L’ascolto della Parola:

“Il sacerdote Esdra lesse il libro sulla piazza davanti alla porta delle Acque, dallo spuntar della luce fino a mezzogiorno, in presenza di uomini e donne e tutti quelli che erano capaci di intendere: tutto il popolo porgeva l’orecchio a sentire il libro della legge: (Ne 8, 2-3)”.
Il libro di Neemia ci racconta che dopo il ritorno dall’esilio, il popolo di Israele cambia atteggiamento verso la Parola di Dio. Infatti la schiavitù e la sofferenza li ha cotti in un brodo di sofferenza portandoli a valorizzare ed apprezzare le scritture. Qui vediamo che tutto il popolo “porge l’orecchio” per udire per 5 ore di seguito la Parola di Dio.
Il Signore parla agli uomini attraverso la sua Parola e anche Lui come noi che quando parliamo gradiamo essere ascoltati, così anche Lui è felice vedere i suoi figli che l’ascoltano.
Quando leggo la Bibbia e soprattutto i profeti, che con la loro possente voce hanno sempre indirizzato il popolo a leggere la scrittura e seguire Dio, mi vengono alla mente le fatiche anche dei nostri sacerdoti che con tanto amore organizzano giornate di spiritualità proprio per dare alla comunità un momento di ascolto e preghiera: “Lampada per i miei passi è la tua Parola o Signore!!” (Sal 119,105)

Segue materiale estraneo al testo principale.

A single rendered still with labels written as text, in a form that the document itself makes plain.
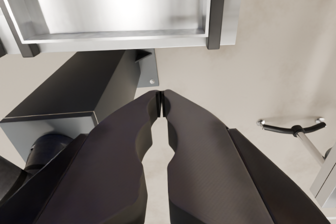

                                                     

La Parola di Dio è una "lampada" capace di illuminare i passi che si devono fare. E' necessario pregare con la Bibbia, accostarsi ad essa con grande fede, come se si sentisse respirare Dio stesso. La Bibbia deve essere accompagnata dalla preghiera, perchè si stabilisca il dialogo tra Dio e l'uomo; quando preghiamo, parliamo con Lui, e lo ascoltiamo nella lettura.
 
I discepoli di Emmaus nel cammino hanno parlato sicuramente molto con Gesù, hanno avuto l'opportunità di istruirsi con Lui e l’evangelista dice:
“Ma essi insistettero: resta qui con noi perché si fa sera e il giorno già volge al declino. Egli entrò per rimanere con loro”.
L’insistenza indica una richiesta perseverante che indica cioè, la volontà che il compagno rimanga; la preghiera insistente obbliga Cristo a rimanere con noi. E quando si “fa sera” e le ombre della notte ci avvolgono sotto forma di tristezza, scoraggiamento, amarezza, paura, depressione, solitudine, dobbiamo dirgli con tutto il cuore: “resta con noi”. Chiediamo a Dio ciò di cui abbiamo bisogno come fece Giacobbe che disse: “ Non ti lascerò andare se non mi avrai benedetto!” (Gen 32,27). Se preghiamo così, Dio rimane sempre con noi.